For the past few days my interest has turned away from knives; and hawks and axes are my current interest. At my age, the more physical hammering involved in forging a hawk keeps that interest away most the time. But sometimes the urge just has to be answered.
I've had a 1 inch square piece of 1080, that was 6 inches long, already slotted, and ready to be forged -- sitting on one of the benches for well over a year. I went and picked it up last night to use it for a straight edge; and this morning I found myself sticking it in the forge.
Anyway I took some pictures that I hope will help explain whats going on.
The first few heats I do will be to make the front of the steel wider. I do this by holding the butt end flat on the anvil and hammering the top of the steel. This is called "bumping up" or at least that's what I call it. (It is, I guess, called "upsetting" in the commercial world; but I prefer to call it bumping up.) This bumping up is a step that is usually skipped by fellows on the first few hawks they make. They get that banana looking thing on the one end. If you want ax or hawk to be quite wide on the front this bumping up needs to be done.
After the bumping up I start using my 6 pound straight peen to stretch and lengthen the steel. You can see how much longer the blade is already. I have put about 10 or 15 minutes into what you are seeing now.
After the stretching, the next step is to start widening. I do that by using the cross peen hammer. 99 percent of the hammering done to this point was done with either a straight peen or a cross peen with the steel right on the flat of the anvil.
This is where I chose to give the old arm a rest.
One thing I have learned about hand forging is your goal is not reached on the first go round. Basically I follow a series of steps and I do these several steps several times before I end up with what I'm wanting -- and even then I may change my mind. Pretty much what I have showed so far can be called step one.
Step two is pretty much the same thing as step one, except there is a little more going on. I guess what I'm trying to say is to bring everything up equally and don't try to do it all at once. Go from small, to medium, and then to large. Three different steps if you want to look at it that way.
What I'm showing here is the cold shunt that forms almost anytime you are moving this much steel by hand. You can grind this off, but I chose not to. I'll just hammer it back into itself; and at the same time I'm shaping the profile as I go.

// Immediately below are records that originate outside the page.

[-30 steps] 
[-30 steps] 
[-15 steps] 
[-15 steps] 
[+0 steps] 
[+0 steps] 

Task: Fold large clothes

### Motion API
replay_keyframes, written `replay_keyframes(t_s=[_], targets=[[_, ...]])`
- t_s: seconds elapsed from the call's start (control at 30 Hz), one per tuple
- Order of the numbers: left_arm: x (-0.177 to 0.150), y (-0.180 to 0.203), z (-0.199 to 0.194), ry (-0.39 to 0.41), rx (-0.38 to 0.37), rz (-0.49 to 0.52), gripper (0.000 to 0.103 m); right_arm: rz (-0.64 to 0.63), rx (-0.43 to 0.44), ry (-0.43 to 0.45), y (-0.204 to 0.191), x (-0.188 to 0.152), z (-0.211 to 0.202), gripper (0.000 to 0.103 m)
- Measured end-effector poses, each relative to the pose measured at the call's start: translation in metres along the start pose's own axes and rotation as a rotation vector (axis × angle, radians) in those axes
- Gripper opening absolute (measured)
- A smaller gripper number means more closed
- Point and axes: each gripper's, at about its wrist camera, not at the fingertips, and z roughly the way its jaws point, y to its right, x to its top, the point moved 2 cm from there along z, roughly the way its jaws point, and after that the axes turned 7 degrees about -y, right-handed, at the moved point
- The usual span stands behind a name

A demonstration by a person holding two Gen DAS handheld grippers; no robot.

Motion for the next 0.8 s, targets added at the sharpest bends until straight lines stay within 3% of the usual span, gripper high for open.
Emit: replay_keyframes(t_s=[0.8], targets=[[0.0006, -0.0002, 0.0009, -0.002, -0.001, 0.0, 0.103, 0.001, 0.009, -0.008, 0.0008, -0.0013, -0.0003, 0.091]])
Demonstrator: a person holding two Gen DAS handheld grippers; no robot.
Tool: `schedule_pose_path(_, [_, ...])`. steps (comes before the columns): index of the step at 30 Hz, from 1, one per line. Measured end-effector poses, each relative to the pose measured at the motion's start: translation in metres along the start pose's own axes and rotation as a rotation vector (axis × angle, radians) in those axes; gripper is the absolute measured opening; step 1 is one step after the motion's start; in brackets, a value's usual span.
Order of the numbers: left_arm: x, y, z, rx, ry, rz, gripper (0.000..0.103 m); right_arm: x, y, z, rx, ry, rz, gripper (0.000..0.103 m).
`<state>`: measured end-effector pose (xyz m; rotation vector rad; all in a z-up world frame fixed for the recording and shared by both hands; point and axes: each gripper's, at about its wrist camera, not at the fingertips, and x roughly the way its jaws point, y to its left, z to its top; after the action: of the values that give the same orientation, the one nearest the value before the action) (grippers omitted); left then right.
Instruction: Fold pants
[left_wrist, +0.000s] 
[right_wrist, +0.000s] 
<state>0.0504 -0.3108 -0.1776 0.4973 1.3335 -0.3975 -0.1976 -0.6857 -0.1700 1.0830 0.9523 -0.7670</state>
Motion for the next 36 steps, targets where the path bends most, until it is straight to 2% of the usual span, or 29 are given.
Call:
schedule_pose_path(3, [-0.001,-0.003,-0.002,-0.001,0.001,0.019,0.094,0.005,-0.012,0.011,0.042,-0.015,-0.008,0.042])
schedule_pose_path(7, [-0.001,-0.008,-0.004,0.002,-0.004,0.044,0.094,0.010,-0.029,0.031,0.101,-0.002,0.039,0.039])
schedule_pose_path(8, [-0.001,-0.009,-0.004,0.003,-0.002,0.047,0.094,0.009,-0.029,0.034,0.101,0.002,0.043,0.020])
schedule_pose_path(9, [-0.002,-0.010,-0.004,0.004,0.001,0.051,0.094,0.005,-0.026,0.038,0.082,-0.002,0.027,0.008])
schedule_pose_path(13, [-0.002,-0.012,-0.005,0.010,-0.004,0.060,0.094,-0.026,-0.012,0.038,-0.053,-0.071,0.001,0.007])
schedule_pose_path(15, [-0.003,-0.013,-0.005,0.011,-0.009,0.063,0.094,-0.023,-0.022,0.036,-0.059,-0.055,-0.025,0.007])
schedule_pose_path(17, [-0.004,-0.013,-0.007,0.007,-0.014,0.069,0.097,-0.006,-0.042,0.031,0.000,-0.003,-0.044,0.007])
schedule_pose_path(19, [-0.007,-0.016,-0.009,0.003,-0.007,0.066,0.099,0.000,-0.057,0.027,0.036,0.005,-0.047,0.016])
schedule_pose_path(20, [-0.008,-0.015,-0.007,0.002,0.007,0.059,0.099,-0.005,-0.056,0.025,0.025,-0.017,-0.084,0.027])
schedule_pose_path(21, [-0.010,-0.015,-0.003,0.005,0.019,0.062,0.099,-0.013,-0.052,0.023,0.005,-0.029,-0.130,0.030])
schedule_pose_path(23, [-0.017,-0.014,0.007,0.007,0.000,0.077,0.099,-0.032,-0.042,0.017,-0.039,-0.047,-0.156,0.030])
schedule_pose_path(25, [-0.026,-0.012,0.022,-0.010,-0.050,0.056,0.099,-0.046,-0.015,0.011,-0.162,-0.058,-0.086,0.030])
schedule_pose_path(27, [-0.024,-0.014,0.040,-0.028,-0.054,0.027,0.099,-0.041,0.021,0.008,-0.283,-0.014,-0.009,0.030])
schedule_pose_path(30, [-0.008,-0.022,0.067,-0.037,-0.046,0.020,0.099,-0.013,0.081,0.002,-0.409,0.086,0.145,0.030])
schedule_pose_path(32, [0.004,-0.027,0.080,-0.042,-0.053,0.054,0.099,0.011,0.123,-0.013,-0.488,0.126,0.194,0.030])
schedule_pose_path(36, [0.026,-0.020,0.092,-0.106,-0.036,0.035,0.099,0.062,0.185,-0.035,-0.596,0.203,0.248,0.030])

This picture, and the next two, show me truing up the profile.
This photo shows where I'm at now. The bit is about three-quarters forged at this time.
It is now time to shove the drift into the eye and true it up before it gets too distorted. When I'm using a drift, that's about the only time you'll see me wearing gloves. After the drift is used it gets pretty hot. Its real tempting to pick up bare handed. Normally after you get done using the drift it ends up on the floor. Its not uncommon to smell something around this time. Most likely what you are smelling is the sole of your foot gear burning.
I'm using my handy dandy Godzilla to get the spike end started. I'll do just enough with Godzilla to get a good taper started on the top, bottom and two sides.
This is where I stopped. I'll take a good look at it and determine what I need to do next.